**TASK STATEMENT:**
Every line from the first one in the listing down to the line with "If you would kindly draw the outline of the pink" should be restated word for word.

****************************************

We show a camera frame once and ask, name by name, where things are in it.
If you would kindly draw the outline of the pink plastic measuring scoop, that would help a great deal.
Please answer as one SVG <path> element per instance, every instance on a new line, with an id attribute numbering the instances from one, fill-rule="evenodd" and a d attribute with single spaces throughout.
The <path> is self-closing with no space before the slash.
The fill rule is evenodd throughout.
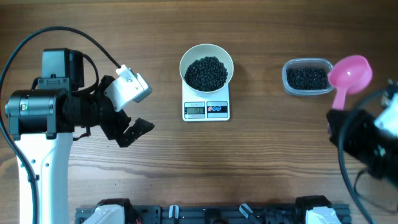
<path id="1" fill-rule="evenodd" d="M 373 78 L 368 60 L 361 55 L 351 55 L 338 61 L 328 74 L 328 81 L 336 89 L 333 110 L 344 110 L 347 95 L 364 90 Z"/>

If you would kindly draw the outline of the black beans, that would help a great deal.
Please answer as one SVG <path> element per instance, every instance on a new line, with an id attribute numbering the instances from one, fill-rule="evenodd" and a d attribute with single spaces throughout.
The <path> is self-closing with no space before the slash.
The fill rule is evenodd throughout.
<path id="1" fill-rule="evenodd" d="M 220 89 L 226 83 L 227 76 L 224 63 L 217 57 L 206 56 L 188 66 L 184 80 L 193 89 L 210 92 Z"/>

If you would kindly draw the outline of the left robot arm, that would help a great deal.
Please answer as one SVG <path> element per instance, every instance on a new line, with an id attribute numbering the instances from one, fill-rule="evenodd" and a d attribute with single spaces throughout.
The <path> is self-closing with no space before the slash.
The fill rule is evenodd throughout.
<path id="1" fill-rule="evenodd" d="M 29 90 L 15 91 L 5 107 L 9 134 L 26 164 L 19 166 L 20 221 L 33 208 L 40 223 L 68 223 L 68 161 L 75 128 L 99 126 L 109 140 L 128 147 L 154 125 L 132 120 L 124 107 L 151 94 L 151 87 L 125 65 L 116 76 L 96 77 L 84 86 L 88 56 L 70 49 L 47 49 L 42 74 Z"/>

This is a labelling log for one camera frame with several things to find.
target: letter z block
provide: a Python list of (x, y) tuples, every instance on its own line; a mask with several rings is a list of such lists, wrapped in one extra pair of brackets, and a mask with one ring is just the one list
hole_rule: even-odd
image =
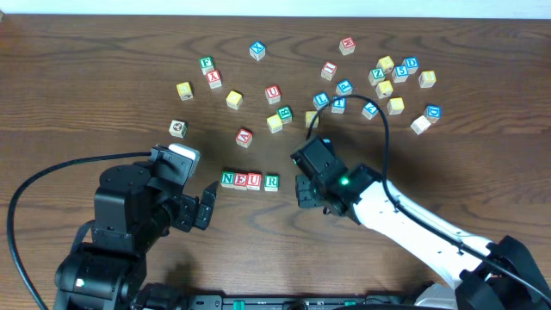
[(390, 115), (398, 115), (404, 110), (404, 100), (400, 97), (392, 98), (387, 104), (388, 113)]
[(325, 92), (322, 92), (313, 97), (313, 106), (317, 110), (320, 110), (321, 108), (326, 106), (329, 101), (329, 96)]
[(264, 181), (265, 191), (277, 191), (279, 189), (279, 176), (266, 176)]
[(373, 103), (368, 103), (363, 107), (362, 115), (365, 116), (368, 120), (372, 120), (377, 113), (379, 113), (379, 110), (373, 105)]
[(201, 71), (203, 71), (203, 75), (214, 71), (214, 61), (213, 58), (210, 56), (199, 59), (199, 65), (201, 65)]
[(354, 49), (356, 49), (356, 43), (352, 37), (342, 39), (341, 43), (338, 45), (338, 49), (343, 55), (352, 54)]
[(268, 128), (272, 133), (277, 133), (283, 129), (283, 122), (282, 119), (279, 118), (279, 115), (269, 117), (266, 119), (266, 122), (268, 122)]
[(282, 93), (279, 91), (277, 85), (270, 86), (266, 89), (266, 99), (268, 99), (269, 104), (278, 103), (282, 100)]
[(293, 111), (291, 111), (289, 106), (279, 108), (277, 110), (277, 114), (279, 115), (279, 118), (282, 119), (283, 124), (288, 124), (293, 121)]
[(239, 130), (238, 135), (235, 137), (235, 142), (244, 148), (248, 148), (252, 142), (252, 133), (244, 129)]
[(407, 68), (403, 65), (396, 65), (393, 70), (393, 81), (395, 83), (405, 82), (408, 75), (409, 73), (407, 73)]
[(251, 48), (249, 48), (249, 54), (252, 58), (259, 61), (266, 55), (266, 46), (262, 44), (260, 41), (256, 41), (252, 43)]
[(176, 89), (178, 90), (178, 95), (180, 95), (180, 99), (182, 99), (182, 101), (193, 98), (193, 92), (191, 91), (189, 82), (176, 85)]
[(379, 68), (373, 69), (369, 72), (368, 79), (371, 86), (375, 86), (385, 80), (385, 72)]
[(235, 90), (230, 91), (230, 94), (226, 98), (227, 106), (232, 109), (239, 109), (241, 103), (243, 103), (243, 95)]
[(247, 190), (247, 175), (236, 173), (233, 180), (233, 187), (235, 189)]
[(394, 62), (390, 56), (385, 56), (379, 59), (379, 62), (377, 62), (377, 68), (382, 69), (385, 74), (390, 73), (394, 68)]
[(173, 137), (183, 138), (188, 131), (188, 125), (185, 121), (172, 121), (169, 127), (169, 133)]
[(377, 96), (379, 99), (389, 97), (393, 94), (394, 88), (393, 85), (390, 84), (390, 81), (383, 81), (377, 84), (377, 87), (375, 88), (375, 92), (377, 93)]
[(260, 190), (262, 184), (262, 175), (249, 173), (247, 175), (247, 189)]
[(436, 75), (433, 71), (421, 72), (421, 75), (419, 76), (419, 86), (421, 86), (421, 88), (432, 87), (434, 83), (436, 83)]
[(220, 72), (218, 70), (211, 71), (207, 73), (208, 85), (211, 89), (218, 88), (222, 86), (222, 78), (220, 77)]
[(329, 61), (327, 61), (324, 67), (321, 68), (321, 77), (328, 81), (333, 79), (335, 73), (337, 73), (337, 65), (330, 63)]
[(442, 115), (442, 109), (436, 105), (430, 104), (424, 111), (424, 117), (430, 121), (431, 124), (436, 123), (440, 120)]
[(235, 177), (235, 173), (230, 171), (224, 171), (222, 172), (222, 178), (220, 179), (220, 185), (225, 188), (233, 188), (233, 179)]

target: yellow block
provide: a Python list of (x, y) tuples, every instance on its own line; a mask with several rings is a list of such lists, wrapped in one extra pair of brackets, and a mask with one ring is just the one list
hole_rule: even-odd
[(180, 98), (182, 100), (193, 98), (193, 93), (191, 92), (191, 86), (189, 86), (189, 82), (184, 82), (176, 85), (176, 89), (178, 90), (178, 95), (180, 95)]
[(385, 72), (385, 74), (387, 74), (393, 70), (394, 62), (390, 58), (390, 56), (385, 56), (379, 59), (379, 62), (377, 62), (377, 68), (381, 68)]
[[(310, 123), (312, 123), (313, 117), (316, 115), (316, 111), (307, 111), (306, 112), (306, 128), (310, 127)], [(316, 119), (316, 121), (313, 123), (313, 128), (316, 128), (319, 124), (319, 116)]]
[(243, 96), (239, 94), (237, 91), (230, 91), (230, 94), (226, 98), (226, 102), (228, 105), (234, 105), (238, 106), (241, 103), (241, 100), (243, 99)]

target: wood grain
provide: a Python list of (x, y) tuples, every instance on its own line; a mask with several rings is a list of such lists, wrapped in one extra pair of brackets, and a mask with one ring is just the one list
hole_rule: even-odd
[[(342, 56), (339, 39), (356, 51)], [(261, 40), (260, 62), (248, 46)], [(375, 98), (368, 69), (379, 57), (417, 56), (438, 82), (395, 84), (406, 109), (390, 118), (391, 179), (414, 201), (468, 231), (524, 242), (551, 280), (551, 25), (539, 21), (317, 19), (175, 16), (7, 15), (0, 25), (0, 222), (16, 187), (36, 171), (100, 154), (145, 151), (182, 142), (201, 152), (186, 193), (198, 195), (222, 167), (278, 172), (278, 193), (220, 188), (205, 231), (173, 232), (148, 255), (148, 282), (221, 290), (230, 295), (364, 294), (402, 291), (437, 280), (415, 257), (376, 232), (302, 211), (294, 198), (298, 172), (289, 154), (304, 139), (313, 95), (334, 93), (348, 78)], [(223, 87), (210, 90), (198, 59), (212, 55)], [(338, 65), (323, 80), (326, 60)], [(181, 102), (176, 84), (195, 98)], [(269, 106), (265, 87), (278, 84), (282, 103)], [(229, 109), (230, 90), (245, 94)], [(428, 103), (443, 118), (416, 136), (409, 128)], [(288, 104), (294, 121), (271, 134), (266, 118)], [(348, 163), (381, 168), (383, 128), (351, 102), (327, 113), (318, 133), (333, 139)], [(170, 121), (189, 122), (184, 140)], [(249, 149), (234, 136), (255, 136)], [(97, 178), (108, 167), (87, 164), (34, 184), (16, 213), (23, 262), (48, 305), (53, 275), (78, 226), (93, 217)], [(0, 306), (35, 308), (0, 231)]]

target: wooden toy block
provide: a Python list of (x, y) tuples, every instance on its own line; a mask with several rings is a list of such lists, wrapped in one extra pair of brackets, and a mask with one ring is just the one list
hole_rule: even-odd
[(247, 175), (244, 173), (236, 173), (233, 178), (233, 187), (235, 189), (247, 190)]
[(316, 107), (317, 110), (320, 110), (327, 105), (329, 101), (329, 96), (325, 92), (322, 92), (313, 97), (313, 106)]
[(352, 54), (356, 48), (356, 43), (352, 37), (342, 39), (341, 43), (338, 45), (338, 49), (341, 50), (343, 55)]
[(244, 129), (239, 130), (235, 142), (244, 148), (248, 148), (252, 142), (252, 133)]
[(433, 71), (421, 72), (421, 75), (419, 76), (419, 86), (421, 86), (421, 88), (432, 87), (434, 83), (436, 83), (436, 75)]
[(288, 124), (293, 121), (293, 111), (291, 111), (289, 106), (279, 108), (277, 110), (277, 114), (279, 115), (279, 118), (282, 119), (283, 124)]
[(331, 105), (331, 112), (342, 114), (342, 113), (344, 113), (345, 109), (346, 109), (346, 98), (337, 99), (337, 97), (333, 97), (333, 104)]
[(185, 121), (172, 121), (169, 127), (169, 133), (173, 137), (183, 138), (188, 131), (188, 124)]
[(404, 100), (400, 97), (392, 98), (387, 104), (388, 113), (390, 115), (398, 115), (404, 110)]
[(218, 70), (207, 73), (207, 80), (211, 89), (222, 86), (222, 78), (220, 77)]
[(369, 72), (368, 79), (371, 86), (375, 86), (385, 80), (385, 72), (379, 68), (373, 69)]
[(283, 129), (283, 122), (282, 119), (279, 118), (279, 115), (273, 115), (266, 119), (266, 121), (268, 122), (269, 130), (272, 133), (277, 133), (278, 131)]
[(266, 176), (264, 180), (265, 191), (277, 191), (279, 189), (279, 176)]
[(191, 91), (189, 82), (176, 85), (176, 89), (178, 90), (178, 95), (180, 95), (180, 99), (182, 99), (182, 101), (193, 98), (193, 92)]
[(343, 80), (339, 84), (337, 84), (336, 92), (339, 96), (350, 95), (353, 89), (354, 86), (349, 80)]
[(440, 120), (440, 116), (442, 115), (442, 109), (436, 105), (430, 104), (425, 110), (424, 110), (424, 117), (430, 121), (431, 124), (436, 123), (438, 120)]
[(251, 48), (249, 49), (249, 53), (251, 54), (251, 57), (259, 61), (266, 55), (266, 46), (262, 44), (260, 41), (256, 41), (252, 43)]
[(393, 70), (393, 81), (395, 83), (402, 83), (407, 80), (407, 68), (404, 65), (396, 65)]
[[(306, 128), (309, 128), (310, 127), (310, 124), (312, 123), (312, 119), (314, 118), (314, 116), (316, 116), (316, 111), (307, 111), (306, 112)], [(316, 118), (316, 121), (313, 123), (313, 126), (312, 128), (316, 128), (318, 127), (318, 124), (319, 124), (319, 116)]]
[(239, 109), (241, 103), (243, 103), (243, 95), (239, 94), (237, 91), (232, 90), (226, 98), (227, 106), (232, 109)]
[(213, 61), (213, 58), (210, 56), (199, 59), (199, 65), (201, 65), (201, 70), (203, 71), (203, 75), (211, 71), (214, 71), (214, 61)]
[(266, 99), (268, 99), (269, 104), (278, 103), (282, 100), (282, 93), (279, 91), (277, 85), (270, 86), (266, 89)]
[(379, 110), (373, 105), (373, 103), (368, 103), (363, 107), (362, 115), (365, 116), (368, 120), (372, 120), (377, 113), (379, 113)]
[(377, 93), (377, 96), (379, 99), (389, 97), (393, 94), (394, 88), (393, 85), (390, 84), (390, 81), (383, 81), (377, 84), (377, 87), (375, 88), (375, 92)]
[(415, 57), (408, 57), (404, 59), (404, 62), (402, 62), (402, 65), (406, 66), (408, 74), (413, 74), (417, 72), (417, 69), (419, 68), (419, 63), (417, 61), (417, 58)]
[(260, 190), (262, 175), (257, 173), (247, 174), (247, 189)]
[(377, 68), (382, 69), (385, 74), (390, 73), (394, 68), (394, 62), (390, 56), (385, 56), (377, 62)]
[(426, 119), (423, 115), (419, 116), (415, 121), (412, 123), (412, 129), (417, 134), (420, 135), (425, 130), (427, 130), (430, 127), (430, 121)]
[(233, 179), (235, 177), (235, 173), (230, 171), (223, 171), (222, 172), (222, 178), (220, 179), (220, 185), (225, 188), (233, 188)]
[(321, 77), (328, 81), (333, 79), (335, 73), (337, 73), (337, 65), (330, 63), (329, 61), (327, 61), (324, 67), (321, 68)]

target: black cable
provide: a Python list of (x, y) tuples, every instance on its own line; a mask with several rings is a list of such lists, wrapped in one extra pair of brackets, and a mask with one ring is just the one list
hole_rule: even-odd
[(547, 294), (543, 293), (539, 288), (537, 288), (536, 286), (534, 286), (531, 283), (527, 282), (526, 280), (524, 280), (520, 276), (515, 275), (513, 272), (508, 271), (505, 267), (501, 266), (499, 263), (493, 262), (490, 258), (488, 258), (485, 255), (479, 253), (478, 251), (471, 248), (470, 246), (465, 245), (461, 241), (458, 241), (455, 238), (450, 237), (445, 232), (441, 232), (437, 228), (431, 226), (430, 224), (425, 223), (424, 221), (418, 219), (415, 215), (413, 215), (409, 211), (407, 211), (399, 203), (399, 201), (396, 200), (396, 198), (394, 198), (392, 196), (392, 194), (390, 194), (390, 190), (388, 189), (388, 185), (387, 185), (388, 154), (389, 154), (389, 145), (390, 145), (390, 129), (389, 129), (387, 117), (385, 116), (384, 111), (381, 109), (381, 107), (379, 107), (379, 105), (376, 102), (374, 102), (370, 98), (367, 98), (365, 96), (360, 96), (360, 95), (347, 95), (347, 96), (335, 97), (333, 100), (330, 100), (330, 102), (327, 103), (325, 106), (323, 106), (320, 110), (318, 110), (318, 112), (312, 118), (312, 122), (310, 123), (310, 127), (308, 128), (308, 132), (306, 134), (306, 140), (308, 140), (310, 138), (310, 135), (312, 134), (313, 124), (316, 121), (316, 119), (319, 117), (321, 112), (323, 112), (327, 107), (329, 107), (335, 100), (339, 100), (339, 99), (342, 99), (342, 98), (363, 99), (367, 103), (373, 104), (377, 108), (377, 111), (379, 111), (379, 114), (381, 115), (383, 125), (385, 126), (385, 151), (384, 151), (384, 154), (383, 154), (382, 173), (381, 173), (382, 187), (385, 190), (385, 194), (387, 195), (388, 200), (394, 205), (394, 208), (396, 210), (403, 213), (406, 217), (408, 217), (410, 220), (412, 220), (413, 222), (415, 222), (416, 224), (418, 224), (422, 228), (426, 229), (427, 231), (429, 231), (431, 233), (434, 233), (436, 236), (440, 237), (444, 241), (449, 242), (453, 246), (456, 246), (457, 249), (459, 250), (459, 252), (464, 251), (464, 252), (478, 258), (480, 261), (484, 262), (485, 264), (490, 266), (495, 271), (500, 272), (502, 274), (505, 274), (505, 275), (509, 276), (511, 279), (518, 282), (519, 284), (523, 285), (524, 287), (533, 290), (538, 295), (540, 295), (549, 304), (549, 306), (551, 306), (551, 298), (549, 296), (547, 296)]
[(27, 286), (28, 291), (33, 296), (34, 301), (36, 301), (36, 304), (41, 310), (47, 310), (48, 307), (46, 306), (46, 304), (38, 294), (38, 291), (34, 287), (33, 282), (28, 277), (27, 271), (25, 270), (25, 267), (23, 267), (23, 262), (21, 261), (21, 257), (19, 256), (19, 251), (17, 251), (17, 245), (15, 244), (15, 232), (14, 232), (15, 207), (17, 206), (17, 201), (19, 200), (19, 197), (21, 197), (21, 195), (23, 194), (23, 191), (34, 181), (45, 176), (46, 174), (74, 165), (74, 164), (84, 164), (84, 163), (91, 163), (91, 162), (110, 160), (110, 159), (132, 158), (132, 157), (141, 157), (141, 156), (150, 156), (150, 155), (151, 155), (150, 152), (132, 152), (132, 153), (126, 153), (126, 154), (114, 154), (114, 155), (96, 156), (91, 158), (73, 159), (61, 164), (56, 164), (50, 168), (46, 168), (42, 170), (41, 172), (27, 179), (27, 181), (23, 182), (23, 184), (19, 186), (17, 191), (11, 197), (11, 201), (9, 202), (9, 207), (8, 207), (8, 220), (7, 220), (7, 227), (8, 227), (7, 238), (8, 238), (9, 253), (11, 254), (11, 257), (14, 260), (14, 264), (17, 268), (17, 271), (19, 271), (19, 275), (23, 279), (23, 282)]

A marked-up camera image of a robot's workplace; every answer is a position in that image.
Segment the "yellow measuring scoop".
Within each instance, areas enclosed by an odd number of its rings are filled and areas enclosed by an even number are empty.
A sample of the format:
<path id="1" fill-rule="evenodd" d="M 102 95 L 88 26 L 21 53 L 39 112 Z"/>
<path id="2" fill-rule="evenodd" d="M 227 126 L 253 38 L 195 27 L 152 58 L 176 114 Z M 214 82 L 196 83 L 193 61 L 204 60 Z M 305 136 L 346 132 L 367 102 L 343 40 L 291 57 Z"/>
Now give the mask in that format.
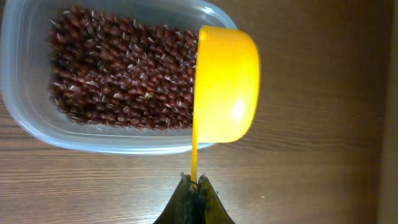
<path id="1" fill-rule="evenodd" d="M 198 145 L 241 139 L 259 98 L 261 59 L 247 33 L 202 26 L 195 73 L 191 180 L 197 181 Z"/>

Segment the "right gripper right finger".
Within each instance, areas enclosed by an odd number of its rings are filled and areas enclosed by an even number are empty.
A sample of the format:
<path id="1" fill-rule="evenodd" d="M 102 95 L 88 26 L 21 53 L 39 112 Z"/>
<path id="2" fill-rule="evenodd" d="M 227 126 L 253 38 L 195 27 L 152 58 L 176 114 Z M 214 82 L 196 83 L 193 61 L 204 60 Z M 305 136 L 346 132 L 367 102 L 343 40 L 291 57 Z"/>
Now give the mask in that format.
<path id="1" fill-rule="evenodd" d="M 228 215 L 218 192 L 214 190 L 208 177 L 200 176 L 193 199 L 195 223 L 202 224 L 235 224 Z"/>

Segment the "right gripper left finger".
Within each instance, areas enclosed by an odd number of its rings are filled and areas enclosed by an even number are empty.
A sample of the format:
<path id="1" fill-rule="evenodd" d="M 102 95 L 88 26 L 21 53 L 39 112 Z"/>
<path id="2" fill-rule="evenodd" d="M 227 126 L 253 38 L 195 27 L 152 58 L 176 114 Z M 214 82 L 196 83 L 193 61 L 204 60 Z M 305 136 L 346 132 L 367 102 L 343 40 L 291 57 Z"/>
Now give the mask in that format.
<path id="1" fill-rule="evenodd" d="M 193 189 L 190 175 L 183 172 L 169 202 L 154 224 L 193 224 Z"/>

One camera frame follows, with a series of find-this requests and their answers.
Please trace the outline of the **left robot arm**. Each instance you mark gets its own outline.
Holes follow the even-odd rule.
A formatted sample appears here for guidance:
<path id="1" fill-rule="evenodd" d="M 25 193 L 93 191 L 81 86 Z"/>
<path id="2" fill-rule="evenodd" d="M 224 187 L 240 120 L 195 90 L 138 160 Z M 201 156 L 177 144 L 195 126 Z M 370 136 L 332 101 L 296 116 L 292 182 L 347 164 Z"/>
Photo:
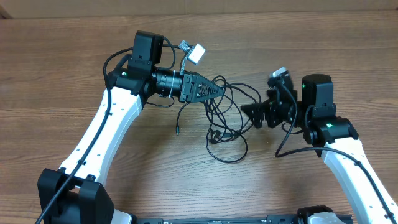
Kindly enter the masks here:
<path id="1" fill-rule="evenodd" d="M 119 211 L 105 189 L 108 172 L 124 135 L 152 95 L 197 103 L 217 98 L 223 89 L 199 73 L 161 67 L 170 41 L 139 31 L 134 45 L 120 50 L 120 61 L 104 71 L 105 91 L 95 117 L 72 153 L 57 170 L 45 169 L 38 182 L 38 223 L 135 223 Z"/>

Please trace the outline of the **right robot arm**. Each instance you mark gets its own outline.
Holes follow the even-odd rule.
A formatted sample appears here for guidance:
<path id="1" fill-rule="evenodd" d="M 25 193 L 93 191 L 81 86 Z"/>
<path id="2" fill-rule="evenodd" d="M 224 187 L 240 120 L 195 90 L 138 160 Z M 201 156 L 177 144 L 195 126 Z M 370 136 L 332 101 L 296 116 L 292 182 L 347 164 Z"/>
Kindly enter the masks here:
<path id="1" fill-rule="evenodd" d="M 347 118 L 336 115 L 331 76 L 311 74 L 302 78 L 302 98 L 297 99 L 287 72 L 268 79 L 268 99 L 242 105 L 256 128 L 266 121 L 298 127 L 308 147 L 282 152 L 284 157 L 314 151 L 332 171 L 345 193 L 358 223 L 397 223 L 397 203 L 389 195 L 365 155 L 359 134 Z"/>

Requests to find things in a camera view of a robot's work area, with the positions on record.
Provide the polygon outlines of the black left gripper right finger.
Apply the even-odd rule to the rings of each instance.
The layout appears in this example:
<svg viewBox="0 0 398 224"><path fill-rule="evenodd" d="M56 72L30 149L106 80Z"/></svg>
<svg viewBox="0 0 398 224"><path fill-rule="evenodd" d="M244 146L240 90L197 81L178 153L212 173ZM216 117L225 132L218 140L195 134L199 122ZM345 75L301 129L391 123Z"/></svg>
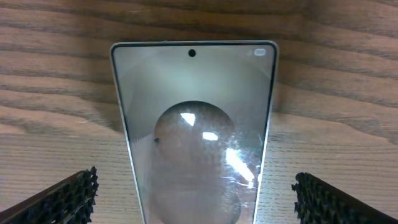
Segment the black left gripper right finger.
<svg viewBox="0 0 398 224"><path fill-rule="evenodd" d="M301 224L397 224L397 219L312 174L301 172L295 179L294 212Z"/></svg>

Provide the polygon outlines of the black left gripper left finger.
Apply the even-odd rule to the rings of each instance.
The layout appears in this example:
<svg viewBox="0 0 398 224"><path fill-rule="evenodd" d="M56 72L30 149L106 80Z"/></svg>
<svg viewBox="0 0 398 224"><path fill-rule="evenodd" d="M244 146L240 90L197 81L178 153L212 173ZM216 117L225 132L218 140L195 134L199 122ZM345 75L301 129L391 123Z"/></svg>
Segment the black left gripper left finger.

****************************************

**ANSWER:**
We show a camera frame once and ask, name by name, where things are in it.
If you would kindly draw the outline of the pink plastic measuring scoop, that would help a great deal.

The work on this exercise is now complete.